**WHAT TO PRODUCE**
Look through the lines below and copy each one that includes "printed".

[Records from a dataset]
----------

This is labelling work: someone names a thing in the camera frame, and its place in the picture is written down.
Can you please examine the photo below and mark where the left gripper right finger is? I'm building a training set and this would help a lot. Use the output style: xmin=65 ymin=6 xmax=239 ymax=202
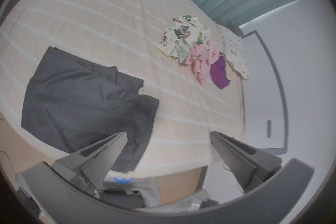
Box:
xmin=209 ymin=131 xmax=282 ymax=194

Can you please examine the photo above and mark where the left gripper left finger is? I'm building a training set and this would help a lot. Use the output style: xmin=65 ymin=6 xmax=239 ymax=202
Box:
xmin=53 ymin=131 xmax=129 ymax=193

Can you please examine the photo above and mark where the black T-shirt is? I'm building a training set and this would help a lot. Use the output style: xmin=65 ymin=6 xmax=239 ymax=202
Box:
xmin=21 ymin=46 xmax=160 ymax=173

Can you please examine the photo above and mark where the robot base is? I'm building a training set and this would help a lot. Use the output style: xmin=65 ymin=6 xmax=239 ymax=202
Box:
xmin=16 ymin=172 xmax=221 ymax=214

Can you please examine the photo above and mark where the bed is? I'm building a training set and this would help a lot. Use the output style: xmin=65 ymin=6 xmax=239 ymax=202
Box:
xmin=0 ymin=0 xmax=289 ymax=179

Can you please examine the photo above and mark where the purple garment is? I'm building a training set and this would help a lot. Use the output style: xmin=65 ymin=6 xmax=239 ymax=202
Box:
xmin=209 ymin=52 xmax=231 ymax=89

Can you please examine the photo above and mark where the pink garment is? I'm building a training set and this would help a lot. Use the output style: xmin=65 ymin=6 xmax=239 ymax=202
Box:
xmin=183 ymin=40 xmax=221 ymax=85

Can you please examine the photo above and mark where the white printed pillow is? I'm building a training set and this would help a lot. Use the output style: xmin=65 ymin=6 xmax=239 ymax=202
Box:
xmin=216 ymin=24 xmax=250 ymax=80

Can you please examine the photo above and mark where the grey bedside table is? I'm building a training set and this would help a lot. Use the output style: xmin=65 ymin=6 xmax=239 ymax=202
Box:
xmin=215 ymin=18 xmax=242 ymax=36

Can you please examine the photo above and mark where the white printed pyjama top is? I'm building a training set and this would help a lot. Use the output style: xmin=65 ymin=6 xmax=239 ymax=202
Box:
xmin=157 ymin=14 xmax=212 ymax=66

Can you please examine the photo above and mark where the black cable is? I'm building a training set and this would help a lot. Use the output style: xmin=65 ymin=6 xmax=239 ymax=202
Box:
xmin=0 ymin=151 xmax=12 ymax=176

----------

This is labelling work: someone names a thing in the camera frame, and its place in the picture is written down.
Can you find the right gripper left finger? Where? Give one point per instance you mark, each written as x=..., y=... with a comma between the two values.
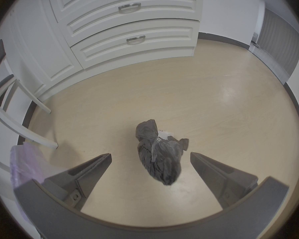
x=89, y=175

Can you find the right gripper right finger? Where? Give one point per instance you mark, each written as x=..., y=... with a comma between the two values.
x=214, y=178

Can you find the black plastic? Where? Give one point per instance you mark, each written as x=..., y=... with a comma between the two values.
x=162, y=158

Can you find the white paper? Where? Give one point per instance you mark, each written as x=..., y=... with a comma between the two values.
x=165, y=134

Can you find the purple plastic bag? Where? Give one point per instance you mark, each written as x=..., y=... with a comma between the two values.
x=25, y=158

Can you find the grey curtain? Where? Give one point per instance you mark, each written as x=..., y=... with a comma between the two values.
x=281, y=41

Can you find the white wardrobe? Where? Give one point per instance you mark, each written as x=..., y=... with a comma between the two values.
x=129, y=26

----------

**OUTPUT FOR THIS TASK**
Can you please examine the photo above and mark where the white printed pillow is? I'm building a training set and this would help a lot. Use the output style: xmin=65 ymin=6 xmax=239 ymax=202
Can you please examine the photo above and mark where the white printed pyjama top is? I'm building a training set and this would help a lot. Use the output style: xmin=65 ymin=6 xmax=239 ymax=202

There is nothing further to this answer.